2017 ISIR Prize for Best Student Paper: Emily Willoughby
Emily Willoughby, awardee of the Best Student Presentation award, ISIR, Montreal 2017.
Biosketch: Emily grew up in the mountains of western North Carolina, acquired her B.A. in biology from New Jersey’s Thomas Edison University, and began working toward her Ph.D. in personality, individual differences & behavior genetics at the University of Minnesota Twin Cities in 2016. Following several years working as a scientific illustrator and co-authoring a book on the United States’ evolution/creationism controversy, she returned to NC for a year of post-baccalaureate psychology courses and research at the University of North Carolina at Asheville. Then as now, her research interests center around the application of individual differences, particularly intelligence, to questions surrounding response time, genetics, and real-world outcomes.

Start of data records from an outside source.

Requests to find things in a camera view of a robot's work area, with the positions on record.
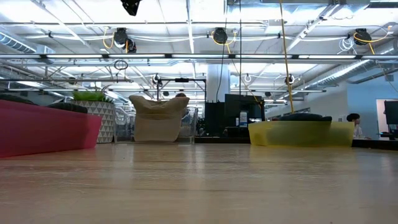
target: computer monitor
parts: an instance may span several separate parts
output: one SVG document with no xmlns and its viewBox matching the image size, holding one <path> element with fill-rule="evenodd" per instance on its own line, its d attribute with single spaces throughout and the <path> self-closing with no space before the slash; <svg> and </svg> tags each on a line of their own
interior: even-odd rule
<svg viewBox="0 0 398 224">
<path fill-rule="evenodd" d="M 398 101 L 384 102 L 387 124 L 398 124 Z"/>
<path fill-rule="evenodd" d="M 264 107 L 261 106 L 261 96 L 243 96 L 234 94 L 225 94 L 224 114 L 226 124 L 228 126 L 236 126 L 236 118 L 239 117 L 241 111 L 248 112 L 248 119 L 262 119 L 265 118 Z"/>
</svg>

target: hanging cable
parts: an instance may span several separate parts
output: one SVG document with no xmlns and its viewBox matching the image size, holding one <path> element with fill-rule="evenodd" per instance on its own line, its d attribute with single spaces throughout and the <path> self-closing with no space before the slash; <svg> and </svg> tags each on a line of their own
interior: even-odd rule
<svg viewBox="0 0 398 224">
<path fill-rule="evenodd" d="M 287 65 L 287 52 L 286 52 L 286 38 L 285 38 L 285 25 L 284 25 L 284 14 L 282 8 L 283 0 L 279 0 L 279 8 L 280 8 L 280 16 L 281 16 L 281 23 L 282 23 L 282 34 L 284 39 L 284 55 L 285 55 L 285 66 L 286 66 L 286 83 L 287 89 L 289 91 L 289 101 L 290 101 L 290 109 L 292 110 L 292 114 L 294 114 L 293 108 L 293 95 L 292 95 L 292 85 L 289 83 L 289 66 Z"/>
<path fill-rule="evenodd" d="M 224 28 L 224 30 L 226 30 L 226 25 L 227 25 L 227 16 L 225 15 L 225 28 Z M 216 93 L 216 103 L 218 103 L 218 92 L 220 90 L 221 79 L 223 77 L 224 51 L 225 51 L 225 44 L 223 44 L 223 56 L 221 58 L 221 74 L 220 74 L 220 81 L 218 82 L 218 88 L 217 88 L 217 93 Z"/>
<path fill-rule="evenodd" d="M 239 0 L 239 35 L 242 39 L 242 3 Z M 241 96 L 242 96 L 242 42 L 240 41 L 240 48 L 239 48 L 239 108 L 241 107 Z"/>
<path fill-rule="evenodd" d="M 372 54 L 375 54 L 371 43 L 369 43 L 369 48 L 371 49 Z"/>
<path fill-rule="evenodd" d="M 107 49 L 111 49 L 111 48 L 113 47 L 113 42 L 114 42 L 114 32 L 113 32 L 113 34 L 112 34 L 112 44 L 111 44 L 111 46 L 109 47 L 109 46 L 106 45 L 106 43 L 105 43 L 105 36 L 106 36 L 106 31 L 107 31 L 107 30 L 108 30 L 108 28 L 105 27 L 104 38 L 103 38 L 103 40 L 102 40 L 102 43 L 104 43 L 104 46 L 105 46 Z"/>
</svg>

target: white column
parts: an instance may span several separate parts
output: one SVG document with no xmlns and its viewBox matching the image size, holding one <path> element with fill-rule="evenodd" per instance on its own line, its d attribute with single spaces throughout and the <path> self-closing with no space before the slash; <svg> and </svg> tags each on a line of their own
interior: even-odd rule
<svg viewBox="0 0 398 224">
<path fill-rule="evenodd" d="M 225 101 L 225 94 L 229 94 L 229 87 L 231 85 L 230 76 L 228 64 L 209 64 L 207 66 L 207 102 L 216 103 L 217 99 L 220 102 Z M 220 78 L 221 85 L 218 90 L 218 97 L 216 97 Z"/>
</svg>

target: wooden table
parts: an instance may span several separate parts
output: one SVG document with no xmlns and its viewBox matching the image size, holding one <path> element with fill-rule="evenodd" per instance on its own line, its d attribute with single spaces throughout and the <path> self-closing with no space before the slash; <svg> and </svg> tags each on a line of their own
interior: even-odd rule
<svg viewBox="0 0 398 224">
<path fill-rule="evenodd" d="M 0 160 L 6 223 L 398 223 L 398 152 L 98 145 Z"/>
</svg>

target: red planter
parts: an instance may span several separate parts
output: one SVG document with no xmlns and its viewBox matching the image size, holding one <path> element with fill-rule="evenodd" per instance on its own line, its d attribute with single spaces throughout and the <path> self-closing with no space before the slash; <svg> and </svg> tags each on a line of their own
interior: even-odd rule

Representative Publications:
1.Willoughby, E. A. & Lee, J. J. (2017, July) Parent and offspring polygenic scores as predictors of offspring years of education. Oral presentation at the 18th annual meeting of the International Society for Intelligence Research in Montreal, Quebec.
2.Willoughby, E. A. & Brown, T. L. (2016, June) Stroop interference & general intelligence: Does better attention mean “smarter”? Oral presentation at the 10th annual meeting of the Northeastern Evolutionary Psychology Society in Halifax, Nova Scotia.
3. Kane, J. M., Willoughby, E. A. & Keesey, T. M. (2016) God’s word or human reason? An inside perspective on creationism. Portland: Inkwater Press.